Exercise: From the first line to the last, copy the listing exactly and omit the pictures.

Dataset section:
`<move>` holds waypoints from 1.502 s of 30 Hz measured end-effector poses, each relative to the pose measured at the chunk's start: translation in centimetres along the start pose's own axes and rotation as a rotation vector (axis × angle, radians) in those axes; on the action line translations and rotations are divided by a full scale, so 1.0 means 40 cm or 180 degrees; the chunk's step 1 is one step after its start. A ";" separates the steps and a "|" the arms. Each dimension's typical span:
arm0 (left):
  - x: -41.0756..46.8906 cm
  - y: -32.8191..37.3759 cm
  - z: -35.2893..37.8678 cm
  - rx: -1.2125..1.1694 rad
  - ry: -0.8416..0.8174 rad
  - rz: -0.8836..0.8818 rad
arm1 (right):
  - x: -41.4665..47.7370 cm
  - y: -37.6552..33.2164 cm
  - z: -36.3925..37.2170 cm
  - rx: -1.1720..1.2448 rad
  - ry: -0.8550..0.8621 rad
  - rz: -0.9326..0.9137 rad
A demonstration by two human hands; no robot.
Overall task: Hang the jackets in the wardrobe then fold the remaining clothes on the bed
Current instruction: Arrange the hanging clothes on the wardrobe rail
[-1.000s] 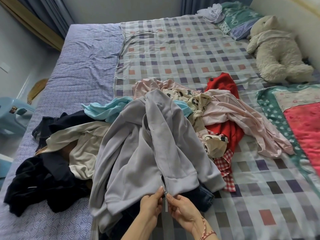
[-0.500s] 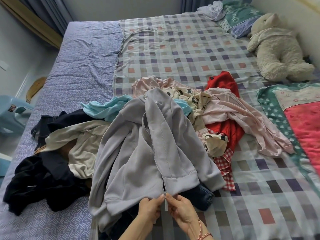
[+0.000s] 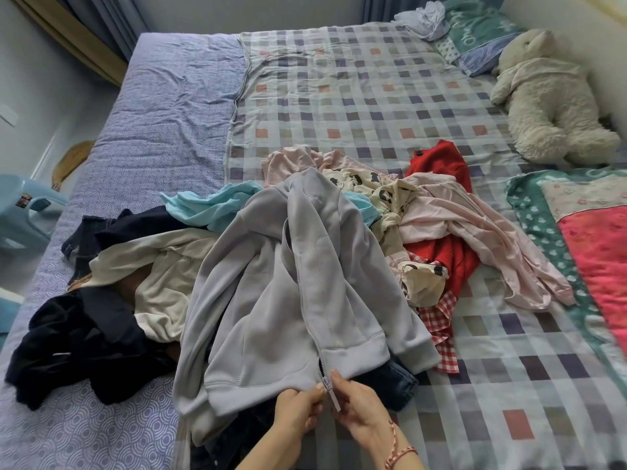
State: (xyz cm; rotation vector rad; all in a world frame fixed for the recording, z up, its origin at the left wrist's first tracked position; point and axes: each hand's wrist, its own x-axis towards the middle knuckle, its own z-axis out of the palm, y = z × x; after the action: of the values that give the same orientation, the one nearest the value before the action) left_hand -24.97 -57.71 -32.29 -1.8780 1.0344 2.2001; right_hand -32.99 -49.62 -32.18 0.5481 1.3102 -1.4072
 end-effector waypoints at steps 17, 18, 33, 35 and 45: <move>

Expected answer:
`<move>` holds waypoints from 1.502 s of 30 Hz measured end-effector poses, each relative to the pose measured at the chunk's start: translation in centimetres along the start pose's own axes and rotation as a rotation vector (axis × angle, radians) in those axes; on the action line translations and rotations are divided by a full scale, so 1.0 means 40 cm or 180 degrees; the chunk's step 1 is one step after its start. A ";" separates the steps and a "|" the arms. Each dimension's typical span:
arm0 (left):
  - x: -41.0756..46.8906 cm
  - y: -32.8191..37.3759 cm
  - z: -35.2893..37.8678 cm
  - rx: -1.2125..1.1694 rad
  - ry: -0.8416..0.8174 rad
  - rz: -0.8836..0.8818 rad
arm1 (right):
  - x: -41.4665..47.7370 cm
  - y: -37.6552..33.2164 cm
  - z: -36.3925..37.2170 cm
  - rx: -1.1720..1.2448 rad
  - ry: -0.8550..0.8621 rad
  - rz: -0.9326..0.9137 rad
A demonstration by two human hands; no robot.
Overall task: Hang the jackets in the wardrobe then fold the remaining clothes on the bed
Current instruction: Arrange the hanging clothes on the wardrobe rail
[-1.000s] 
[-0.500s] 
[+0.000s] 
State: (xyz cm; rotation vector rad; all in a world frame fixed for the recording, z up, its origin at the left wrist's first tracked position; point and axes: each hand's wrist, its own x-axis towards the middle knuckle, its own z-axis out of the palm, y = z × x; after the action: of the values that give the same orientation, the one nearest the value before the action) left_hand -24.97 -57.71 -32.29 -1.8780 1.0344 2.2001; right_hand -32.99 -49.62 -32.18 0.5481 1.3102 -1.4072
 end-effector waypoints at steps 17, 18, 33, 35 and 45: <move>

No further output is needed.